SUPPLIED RECORDS:

== == ==

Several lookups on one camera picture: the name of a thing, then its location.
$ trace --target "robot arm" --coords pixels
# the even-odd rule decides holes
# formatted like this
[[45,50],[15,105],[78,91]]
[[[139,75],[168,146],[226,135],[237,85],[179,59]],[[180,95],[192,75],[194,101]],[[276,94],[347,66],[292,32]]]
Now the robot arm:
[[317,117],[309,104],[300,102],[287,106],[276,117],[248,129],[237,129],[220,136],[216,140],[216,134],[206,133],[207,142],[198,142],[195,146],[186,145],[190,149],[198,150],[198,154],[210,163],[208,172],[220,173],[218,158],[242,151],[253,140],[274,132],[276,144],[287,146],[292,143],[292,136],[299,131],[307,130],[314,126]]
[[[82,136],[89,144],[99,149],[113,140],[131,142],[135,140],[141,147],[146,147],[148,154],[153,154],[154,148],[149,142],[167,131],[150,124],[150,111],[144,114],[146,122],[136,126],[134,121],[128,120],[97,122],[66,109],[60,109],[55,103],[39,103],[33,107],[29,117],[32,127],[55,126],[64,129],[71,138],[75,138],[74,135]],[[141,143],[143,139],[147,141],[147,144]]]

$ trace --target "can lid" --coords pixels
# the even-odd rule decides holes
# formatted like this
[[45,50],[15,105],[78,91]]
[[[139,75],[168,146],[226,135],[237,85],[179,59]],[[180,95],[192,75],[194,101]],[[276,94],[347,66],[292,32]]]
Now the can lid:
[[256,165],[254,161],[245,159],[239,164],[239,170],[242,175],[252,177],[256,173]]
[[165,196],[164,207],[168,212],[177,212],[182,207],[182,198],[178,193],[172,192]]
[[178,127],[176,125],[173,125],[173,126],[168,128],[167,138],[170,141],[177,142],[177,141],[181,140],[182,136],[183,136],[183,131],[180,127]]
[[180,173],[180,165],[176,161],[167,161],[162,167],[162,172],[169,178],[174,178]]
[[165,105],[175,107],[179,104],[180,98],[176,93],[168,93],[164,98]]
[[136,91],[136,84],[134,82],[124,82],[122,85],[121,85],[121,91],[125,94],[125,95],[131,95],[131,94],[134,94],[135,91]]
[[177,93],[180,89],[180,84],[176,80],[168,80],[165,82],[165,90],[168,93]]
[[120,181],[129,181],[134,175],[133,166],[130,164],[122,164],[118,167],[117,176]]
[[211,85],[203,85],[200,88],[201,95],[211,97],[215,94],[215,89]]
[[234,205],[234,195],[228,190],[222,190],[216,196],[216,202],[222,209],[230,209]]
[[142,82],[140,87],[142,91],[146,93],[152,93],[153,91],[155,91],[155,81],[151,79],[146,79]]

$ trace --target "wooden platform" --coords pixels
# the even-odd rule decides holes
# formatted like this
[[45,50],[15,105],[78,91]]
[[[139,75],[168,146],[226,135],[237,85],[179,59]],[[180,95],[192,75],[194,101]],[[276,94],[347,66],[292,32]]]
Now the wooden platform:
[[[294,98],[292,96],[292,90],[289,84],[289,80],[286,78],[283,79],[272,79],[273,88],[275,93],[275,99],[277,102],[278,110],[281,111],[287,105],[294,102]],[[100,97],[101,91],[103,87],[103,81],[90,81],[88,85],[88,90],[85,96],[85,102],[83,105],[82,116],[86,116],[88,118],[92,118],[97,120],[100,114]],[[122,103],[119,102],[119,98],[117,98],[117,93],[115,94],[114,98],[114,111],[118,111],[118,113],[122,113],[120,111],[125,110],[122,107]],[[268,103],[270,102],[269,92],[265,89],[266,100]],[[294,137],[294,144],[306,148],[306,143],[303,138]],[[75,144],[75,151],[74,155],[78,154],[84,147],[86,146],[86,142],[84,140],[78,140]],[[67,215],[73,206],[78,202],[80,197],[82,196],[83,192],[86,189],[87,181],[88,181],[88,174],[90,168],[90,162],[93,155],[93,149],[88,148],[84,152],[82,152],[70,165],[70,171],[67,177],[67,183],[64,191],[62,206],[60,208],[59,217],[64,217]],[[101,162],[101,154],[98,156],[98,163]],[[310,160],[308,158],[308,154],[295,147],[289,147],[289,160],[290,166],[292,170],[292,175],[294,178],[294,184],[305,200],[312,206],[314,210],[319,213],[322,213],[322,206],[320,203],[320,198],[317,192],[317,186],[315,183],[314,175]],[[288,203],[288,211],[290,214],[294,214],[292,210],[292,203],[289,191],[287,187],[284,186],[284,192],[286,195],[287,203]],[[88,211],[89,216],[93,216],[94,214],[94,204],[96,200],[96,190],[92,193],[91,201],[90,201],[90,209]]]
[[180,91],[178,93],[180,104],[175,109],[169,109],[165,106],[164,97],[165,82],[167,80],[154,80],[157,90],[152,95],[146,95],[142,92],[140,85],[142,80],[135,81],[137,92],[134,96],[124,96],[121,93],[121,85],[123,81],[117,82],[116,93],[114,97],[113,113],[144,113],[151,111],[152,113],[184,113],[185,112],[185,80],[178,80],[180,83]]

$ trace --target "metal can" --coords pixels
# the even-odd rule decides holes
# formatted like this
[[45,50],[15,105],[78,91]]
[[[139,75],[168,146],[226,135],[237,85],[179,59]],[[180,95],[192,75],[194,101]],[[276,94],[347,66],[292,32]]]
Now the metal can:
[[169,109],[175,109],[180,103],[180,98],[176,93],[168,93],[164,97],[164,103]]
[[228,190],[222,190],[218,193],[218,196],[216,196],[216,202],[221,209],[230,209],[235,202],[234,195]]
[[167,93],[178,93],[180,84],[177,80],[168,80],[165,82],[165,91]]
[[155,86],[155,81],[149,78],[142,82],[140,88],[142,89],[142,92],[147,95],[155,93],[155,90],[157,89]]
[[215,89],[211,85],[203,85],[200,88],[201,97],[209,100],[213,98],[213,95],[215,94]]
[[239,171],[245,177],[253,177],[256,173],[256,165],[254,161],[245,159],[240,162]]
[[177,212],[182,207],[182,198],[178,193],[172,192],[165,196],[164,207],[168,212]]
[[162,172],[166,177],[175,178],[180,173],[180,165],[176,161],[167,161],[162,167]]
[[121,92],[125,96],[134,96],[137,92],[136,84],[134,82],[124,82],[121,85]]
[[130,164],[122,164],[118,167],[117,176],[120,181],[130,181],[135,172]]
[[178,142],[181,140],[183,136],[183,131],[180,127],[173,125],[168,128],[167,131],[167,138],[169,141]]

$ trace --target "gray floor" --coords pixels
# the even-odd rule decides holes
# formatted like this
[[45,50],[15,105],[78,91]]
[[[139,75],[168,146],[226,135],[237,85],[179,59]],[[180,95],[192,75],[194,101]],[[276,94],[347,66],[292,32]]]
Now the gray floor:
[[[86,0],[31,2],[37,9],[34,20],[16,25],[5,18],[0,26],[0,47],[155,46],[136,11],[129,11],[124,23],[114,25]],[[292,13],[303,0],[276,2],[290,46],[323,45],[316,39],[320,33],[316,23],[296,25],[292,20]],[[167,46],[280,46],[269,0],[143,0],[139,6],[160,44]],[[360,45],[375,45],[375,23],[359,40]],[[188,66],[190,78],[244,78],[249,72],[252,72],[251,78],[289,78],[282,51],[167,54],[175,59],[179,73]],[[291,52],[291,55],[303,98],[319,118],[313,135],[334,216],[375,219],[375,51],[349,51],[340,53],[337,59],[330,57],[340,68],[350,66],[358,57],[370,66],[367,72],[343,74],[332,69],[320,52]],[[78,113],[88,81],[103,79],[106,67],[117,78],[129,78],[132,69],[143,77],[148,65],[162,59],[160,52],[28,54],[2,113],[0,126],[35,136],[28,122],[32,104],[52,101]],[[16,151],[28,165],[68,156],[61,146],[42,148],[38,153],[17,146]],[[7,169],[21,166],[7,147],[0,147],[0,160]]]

== == ==

TASK OBJECTIVE: Scan the material above. Copy each line where "pixels" occurs.

EXPECTED ANSWER:
$ trace --target "robot arm" --coords pixels
$ trace --target "can lid" --coords pixels
$ trace --target "wooden platform" --coords pixels
$ trace --target "metal can" --coords pixels
$ trace --target "gray floor" --coords pixels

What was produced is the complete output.